» Requirement
The lines from the top of the material through the line with "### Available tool" are to be set down exactly. Leave the pictures out.

» Data excerpt
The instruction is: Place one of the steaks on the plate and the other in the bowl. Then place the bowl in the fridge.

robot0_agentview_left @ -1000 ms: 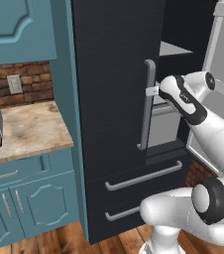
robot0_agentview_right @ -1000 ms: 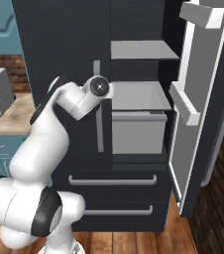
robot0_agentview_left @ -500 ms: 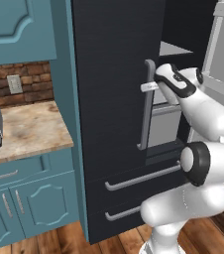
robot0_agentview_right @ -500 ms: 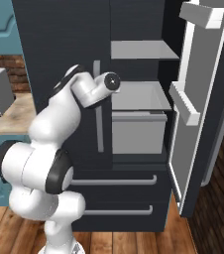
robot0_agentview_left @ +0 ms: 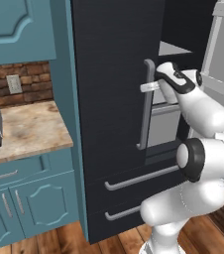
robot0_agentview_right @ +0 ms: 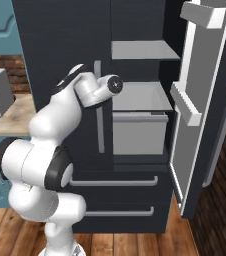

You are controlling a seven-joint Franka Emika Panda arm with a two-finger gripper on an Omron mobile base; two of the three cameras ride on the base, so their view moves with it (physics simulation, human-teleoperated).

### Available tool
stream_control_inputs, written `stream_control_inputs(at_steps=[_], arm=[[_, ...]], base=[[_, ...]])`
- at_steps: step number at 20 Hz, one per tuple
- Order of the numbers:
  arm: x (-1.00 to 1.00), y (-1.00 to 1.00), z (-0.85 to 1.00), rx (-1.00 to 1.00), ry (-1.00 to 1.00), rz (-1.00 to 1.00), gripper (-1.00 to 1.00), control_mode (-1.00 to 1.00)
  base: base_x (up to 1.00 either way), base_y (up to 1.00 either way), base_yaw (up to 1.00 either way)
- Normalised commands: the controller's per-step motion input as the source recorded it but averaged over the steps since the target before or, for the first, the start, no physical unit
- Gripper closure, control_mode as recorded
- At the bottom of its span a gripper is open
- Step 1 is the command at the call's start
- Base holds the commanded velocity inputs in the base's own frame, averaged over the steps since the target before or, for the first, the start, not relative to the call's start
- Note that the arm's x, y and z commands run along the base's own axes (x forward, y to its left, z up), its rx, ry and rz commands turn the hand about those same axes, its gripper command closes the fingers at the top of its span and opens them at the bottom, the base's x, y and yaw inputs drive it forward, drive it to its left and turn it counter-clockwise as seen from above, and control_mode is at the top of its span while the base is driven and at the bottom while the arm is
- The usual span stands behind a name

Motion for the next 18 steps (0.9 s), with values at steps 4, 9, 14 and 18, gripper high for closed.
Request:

» Solution for this problem
The instruction is: Place one of the steaks on the plate and the other in the bowl. Then place the bowl in the fridge.

robot0_agentview_left @ -1000 ms: 
robot0_agentview_right @ -1000 ms: 
robot0_agentview_left @ -500 ms: 
robot0_agentview_right @ -500 ms: 
robot0_agentview_left @ +0 ms: 
robot0_agentview_right @ +0 ms: 

You are controlling a seven-joint Franka Emika Panda arm with a two-finger gripper on an Omron mobile base; two of the three cameras ride on the base, so their view moves with it (physics simulation, human-teleoperated).

### Available tool

With this, the exercise has been completed.